Center City is where many of the Erie’s high rise buildings are located. The Renaissance Centre is Erie’s tallest building. Located in the center city are: The Boston Store, The Warner Theatre, Erie Insurance Arena, UPMC Park, Perry Square, restaurants, bars and night clubs as well as many retail shops. Center city is also home to 14 banks. Also located in the center city is Gannon University, as well St. Peter's Cathedral. The cathedral is the city's largest structure, standing 265 feet (81 m) tall.

===Midtown===
Midtown, located from 18th Street/Former Norfolk Southern tracks to 26th Street.

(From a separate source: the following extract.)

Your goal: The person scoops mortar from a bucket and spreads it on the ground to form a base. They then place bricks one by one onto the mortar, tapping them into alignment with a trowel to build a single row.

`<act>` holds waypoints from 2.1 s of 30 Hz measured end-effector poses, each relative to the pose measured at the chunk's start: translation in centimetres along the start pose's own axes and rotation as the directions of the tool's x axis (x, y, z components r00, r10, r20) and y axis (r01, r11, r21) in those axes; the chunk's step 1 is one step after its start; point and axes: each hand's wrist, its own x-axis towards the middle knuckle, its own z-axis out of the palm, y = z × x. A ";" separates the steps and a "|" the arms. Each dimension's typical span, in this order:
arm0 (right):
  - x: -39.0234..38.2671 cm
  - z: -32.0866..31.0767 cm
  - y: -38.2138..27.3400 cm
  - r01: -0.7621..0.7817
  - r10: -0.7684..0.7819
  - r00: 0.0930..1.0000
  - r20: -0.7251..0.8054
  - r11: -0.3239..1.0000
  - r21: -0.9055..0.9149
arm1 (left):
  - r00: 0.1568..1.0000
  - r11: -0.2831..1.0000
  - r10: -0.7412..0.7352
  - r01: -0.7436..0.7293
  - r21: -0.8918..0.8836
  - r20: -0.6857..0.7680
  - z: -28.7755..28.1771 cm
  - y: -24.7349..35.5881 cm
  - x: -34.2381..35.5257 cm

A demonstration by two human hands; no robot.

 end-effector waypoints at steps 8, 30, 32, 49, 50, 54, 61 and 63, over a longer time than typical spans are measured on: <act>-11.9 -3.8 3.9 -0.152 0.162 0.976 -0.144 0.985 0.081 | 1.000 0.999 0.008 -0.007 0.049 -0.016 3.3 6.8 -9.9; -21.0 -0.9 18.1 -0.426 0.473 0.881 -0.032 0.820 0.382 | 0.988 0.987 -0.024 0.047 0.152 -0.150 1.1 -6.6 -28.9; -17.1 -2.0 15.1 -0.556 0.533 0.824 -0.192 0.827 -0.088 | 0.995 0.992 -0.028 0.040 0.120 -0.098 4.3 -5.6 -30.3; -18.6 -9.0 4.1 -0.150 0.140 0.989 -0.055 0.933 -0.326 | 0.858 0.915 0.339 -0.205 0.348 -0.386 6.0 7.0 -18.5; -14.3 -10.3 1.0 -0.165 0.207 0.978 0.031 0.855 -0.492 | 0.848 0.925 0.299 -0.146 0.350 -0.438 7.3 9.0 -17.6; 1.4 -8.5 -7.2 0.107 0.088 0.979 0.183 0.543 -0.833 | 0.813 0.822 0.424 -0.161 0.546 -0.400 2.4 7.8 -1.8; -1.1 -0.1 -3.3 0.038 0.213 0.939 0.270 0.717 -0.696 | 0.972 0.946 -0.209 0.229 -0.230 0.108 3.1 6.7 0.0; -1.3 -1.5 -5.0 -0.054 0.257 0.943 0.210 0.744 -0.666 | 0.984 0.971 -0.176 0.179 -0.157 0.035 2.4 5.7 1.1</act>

==Downtown redevelopment==
The Erie Redevelopment Authority made a master plan to redevelop the entire downtown area. As of fall 2009 the first phase was nearly complete. The first phase was the redevelopment of midtown. Other redevelopments of the downtown include: a $42 million renovation to the Erie Insurance Arena, streetscape improvements to 12th street, facade improvements to many downtown buildings, new building and retail development and new townhouses and residential condos along the bayfront bluffs.

==Lower Downtown==

Downtown Erie has undergone a revival in the early 2020s with the recent construction of apartments, specialty shops, a rock climbing gym, food hall, and public market.